直接ターゲットになったカイトはかろうじて立っていた。持てる防御手段のすべてを行使したんだろう。彼は呆然とした表情で千里を凝視した。しばらくしてから、口笛を吹いて苦笑いを浮かべる。
「ヒュウ……危ない危ない、さすがの僕も間一髪でやられちゃうとこだったよ。一体、どこにそれだけの力が残ってたんだい? これもフェニックスの霊力の賜物というわけか……さすがは≪鍵の女≫だね。こりゃ、いったん退散するしかなさそうだ」
意識のないジュディを抱えたリルケがカイトの隣に降り立つ。カイトが片手を掲げると、2人の背後に空間の歪みが出現した。クレメインの森の外れで襲ってきた〝サンエン〟が出入りしていたものと同じやつだ。
「待て、カイトッ! ジュディをどうするつもりだっ!?」
あわてて崖下に駆け寄った朋也が叫んだ。
「千里君の代わりにこの子を預かっていくことにするよ。無事に取り戻したかったら、レゴラスの神殿まで来たまえ。半月後に今度は皆既日蝕がある。日蝕の始まる時刻が期限だ。必ず彼女を連れてくるように……いいね、朋也? それじゃ、アディオス!」
そう言い残すと、カイトとリルケはジュディを伴ったまま次元の穴に潜っていった。
「ジュディーーーッ!!!」
千里は悲痛な叫び声を上げながら、崖を這い上がろうと岩をつかんだ。だが、その時にはすでに異次元トンネルの入口は閉じ、何事もなかったかのように青空が広がっていた……。
その場にくずおれ、肩を震わせる。
「そんな……どうして……どうしてなのっ!? やっと再会できたばかりだっていうのに……」
彼女のそばに立ち尽くしたまま、朋也は拳を握りしめた。せっかく千里を無事に救出できたと思ったら、今度はジュディが誘拐されることになろうとは。それも、相手はトラやベスに代わって同じく顔見知りの近所のネコ、カイトだなんて……。
「おい、ミオ。あいつ、一体何考えてんだ?」
ミオは顔をしかめて肩をすくめた。
「さあ……あたいに訊かれても困るわよ。あたいはあたい、カイトはカイト、彼の行動の動機ニャンていちいちあたいは知らニャイし、責任だって持てニャイわ。それより……」
そこで彼女はマーヤを振り返った。
「レゴラスといえば神獣キマイラの居城よ。あたいより誰かさんに尋ねた方が早いんじゃニャくて?」
「何だって!? まさか……神獣が実は黒幕だったっていうのか!?」
朋也も同じく神獣の部下である妖精を振り向く。
自分でそう口にしてみて、朋也はやっと、今回のオルドロイの一件が終わってからも解けずに残っていた疑問──マーヤの挙動、リルケの妨害、ベスやトラの発言の意味が、次第に1つのパズルのように組み合わせれ始めた気がしてきた。

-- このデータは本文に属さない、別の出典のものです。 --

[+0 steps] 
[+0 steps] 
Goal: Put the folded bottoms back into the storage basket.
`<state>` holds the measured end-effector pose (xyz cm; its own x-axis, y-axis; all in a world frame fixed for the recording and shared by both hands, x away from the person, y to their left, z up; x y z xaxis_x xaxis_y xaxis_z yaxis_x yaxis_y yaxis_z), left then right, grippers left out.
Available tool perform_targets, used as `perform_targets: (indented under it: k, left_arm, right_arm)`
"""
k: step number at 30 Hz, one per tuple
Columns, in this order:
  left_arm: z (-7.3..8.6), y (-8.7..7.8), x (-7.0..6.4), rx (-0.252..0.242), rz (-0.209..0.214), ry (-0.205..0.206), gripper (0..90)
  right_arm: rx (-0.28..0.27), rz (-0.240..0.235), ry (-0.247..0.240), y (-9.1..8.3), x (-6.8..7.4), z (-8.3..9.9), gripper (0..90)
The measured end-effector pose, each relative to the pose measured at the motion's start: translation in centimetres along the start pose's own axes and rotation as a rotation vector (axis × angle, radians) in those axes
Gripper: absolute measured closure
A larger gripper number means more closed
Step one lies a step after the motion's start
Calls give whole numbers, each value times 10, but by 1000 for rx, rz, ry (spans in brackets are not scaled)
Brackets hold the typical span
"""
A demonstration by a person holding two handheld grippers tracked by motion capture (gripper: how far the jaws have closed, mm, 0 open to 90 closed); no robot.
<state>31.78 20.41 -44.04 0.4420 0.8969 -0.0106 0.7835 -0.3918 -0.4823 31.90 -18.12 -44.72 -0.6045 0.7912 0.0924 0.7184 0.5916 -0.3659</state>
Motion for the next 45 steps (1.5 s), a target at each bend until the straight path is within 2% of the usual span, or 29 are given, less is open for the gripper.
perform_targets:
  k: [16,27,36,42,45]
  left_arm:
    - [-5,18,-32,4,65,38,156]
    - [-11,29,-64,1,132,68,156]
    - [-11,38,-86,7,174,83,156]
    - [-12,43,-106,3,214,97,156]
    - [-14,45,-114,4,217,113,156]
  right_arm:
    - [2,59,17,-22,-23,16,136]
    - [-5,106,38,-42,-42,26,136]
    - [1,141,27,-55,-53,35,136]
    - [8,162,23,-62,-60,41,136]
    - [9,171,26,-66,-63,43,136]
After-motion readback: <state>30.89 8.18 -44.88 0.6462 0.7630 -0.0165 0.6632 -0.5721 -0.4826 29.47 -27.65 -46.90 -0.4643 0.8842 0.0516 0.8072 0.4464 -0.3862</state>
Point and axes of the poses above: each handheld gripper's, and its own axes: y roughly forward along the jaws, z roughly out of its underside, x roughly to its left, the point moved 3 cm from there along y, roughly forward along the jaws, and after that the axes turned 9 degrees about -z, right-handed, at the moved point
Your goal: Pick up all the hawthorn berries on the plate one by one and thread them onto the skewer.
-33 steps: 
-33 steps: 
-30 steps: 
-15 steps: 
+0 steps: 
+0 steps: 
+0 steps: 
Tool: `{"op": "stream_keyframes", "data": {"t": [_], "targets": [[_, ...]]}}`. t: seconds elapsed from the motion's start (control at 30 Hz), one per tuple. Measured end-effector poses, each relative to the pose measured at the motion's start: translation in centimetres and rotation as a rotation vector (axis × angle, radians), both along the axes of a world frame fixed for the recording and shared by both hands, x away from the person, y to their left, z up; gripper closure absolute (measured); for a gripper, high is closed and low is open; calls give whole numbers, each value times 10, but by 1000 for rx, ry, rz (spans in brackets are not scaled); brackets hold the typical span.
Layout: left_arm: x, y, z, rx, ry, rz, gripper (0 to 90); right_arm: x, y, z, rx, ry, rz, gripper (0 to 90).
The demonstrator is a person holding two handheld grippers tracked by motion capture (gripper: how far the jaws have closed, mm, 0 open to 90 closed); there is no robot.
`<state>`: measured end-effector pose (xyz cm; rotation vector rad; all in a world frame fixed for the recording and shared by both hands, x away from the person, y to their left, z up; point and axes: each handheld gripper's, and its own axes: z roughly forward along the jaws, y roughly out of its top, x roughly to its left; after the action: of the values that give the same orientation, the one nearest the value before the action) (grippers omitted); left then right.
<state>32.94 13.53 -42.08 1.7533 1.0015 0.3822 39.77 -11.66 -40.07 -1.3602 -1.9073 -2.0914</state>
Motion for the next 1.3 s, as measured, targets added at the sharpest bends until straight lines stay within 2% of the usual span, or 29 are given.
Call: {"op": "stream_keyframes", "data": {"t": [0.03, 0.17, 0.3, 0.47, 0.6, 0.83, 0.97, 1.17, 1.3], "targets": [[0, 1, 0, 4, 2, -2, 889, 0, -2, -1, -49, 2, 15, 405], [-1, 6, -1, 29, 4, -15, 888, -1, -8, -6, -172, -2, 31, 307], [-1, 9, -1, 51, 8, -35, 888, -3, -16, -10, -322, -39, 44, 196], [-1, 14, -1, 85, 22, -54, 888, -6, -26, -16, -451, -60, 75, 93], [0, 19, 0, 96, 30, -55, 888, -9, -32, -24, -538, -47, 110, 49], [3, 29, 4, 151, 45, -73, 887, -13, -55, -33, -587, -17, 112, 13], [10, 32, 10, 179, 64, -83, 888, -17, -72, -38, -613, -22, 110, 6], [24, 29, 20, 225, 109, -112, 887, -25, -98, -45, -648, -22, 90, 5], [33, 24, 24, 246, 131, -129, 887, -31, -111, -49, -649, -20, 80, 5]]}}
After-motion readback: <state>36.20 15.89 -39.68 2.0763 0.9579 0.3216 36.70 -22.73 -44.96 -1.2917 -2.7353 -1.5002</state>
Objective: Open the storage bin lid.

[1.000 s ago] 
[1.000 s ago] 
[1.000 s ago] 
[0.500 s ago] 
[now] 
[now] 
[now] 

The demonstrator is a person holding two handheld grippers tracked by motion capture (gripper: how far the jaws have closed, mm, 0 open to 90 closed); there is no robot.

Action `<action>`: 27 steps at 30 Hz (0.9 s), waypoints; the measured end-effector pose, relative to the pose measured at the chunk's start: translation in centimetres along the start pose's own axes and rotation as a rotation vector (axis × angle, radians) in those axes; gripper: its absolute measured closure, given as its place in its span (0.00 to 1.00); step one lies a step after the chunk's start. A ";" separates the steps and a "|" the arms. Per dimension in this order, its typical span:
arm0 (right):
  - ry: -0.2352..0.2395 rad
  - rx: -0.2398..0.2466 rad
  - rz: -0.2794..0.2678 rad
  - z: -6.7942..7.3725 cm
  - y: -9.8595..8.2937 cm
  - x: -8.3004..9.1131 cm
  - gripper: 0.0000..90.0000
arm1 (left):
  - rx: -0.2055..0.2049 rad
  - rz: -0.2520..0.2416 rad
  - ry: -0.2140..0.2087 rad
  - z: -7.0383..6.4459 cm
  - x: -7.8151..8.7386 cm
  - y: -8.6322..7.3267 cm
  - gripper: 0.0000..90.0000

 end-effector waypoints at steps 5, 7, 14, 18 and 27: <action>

そういや、聞き違いだと思ってたが、ベスはカイトに嵌められたとか言ってたっけ? もしかして、事件は片付いたどころか、今まさに緒に就いたばかりなのかもしれない……。
千里も顔を上げた。
「マーヤちゃん……どういうことなの!? 返答次第では、私──」
その先を続けなかったものの、にわかに彼女を見る目つきが険しくなる。
マーヤは一同の顔を見回しながら、しどろもどろに首を振って答えた。
「あたし……あたし……知らないよぉ……」
「あなた、神獣の遣いなんでしょ!? どうして知らないわけがあるの!? 目の前でジュディがさらわれても、あくまでシラを切るつもり!? まさか……始めから私たちを欺くつもりで近づいたんじゃ……」
興奮した千里が彼女に詰め寄る。
「お願い、朋也ぁ……信じてよぉ……」
マーヤは目に涙をいっぱい溜めながら哀願した。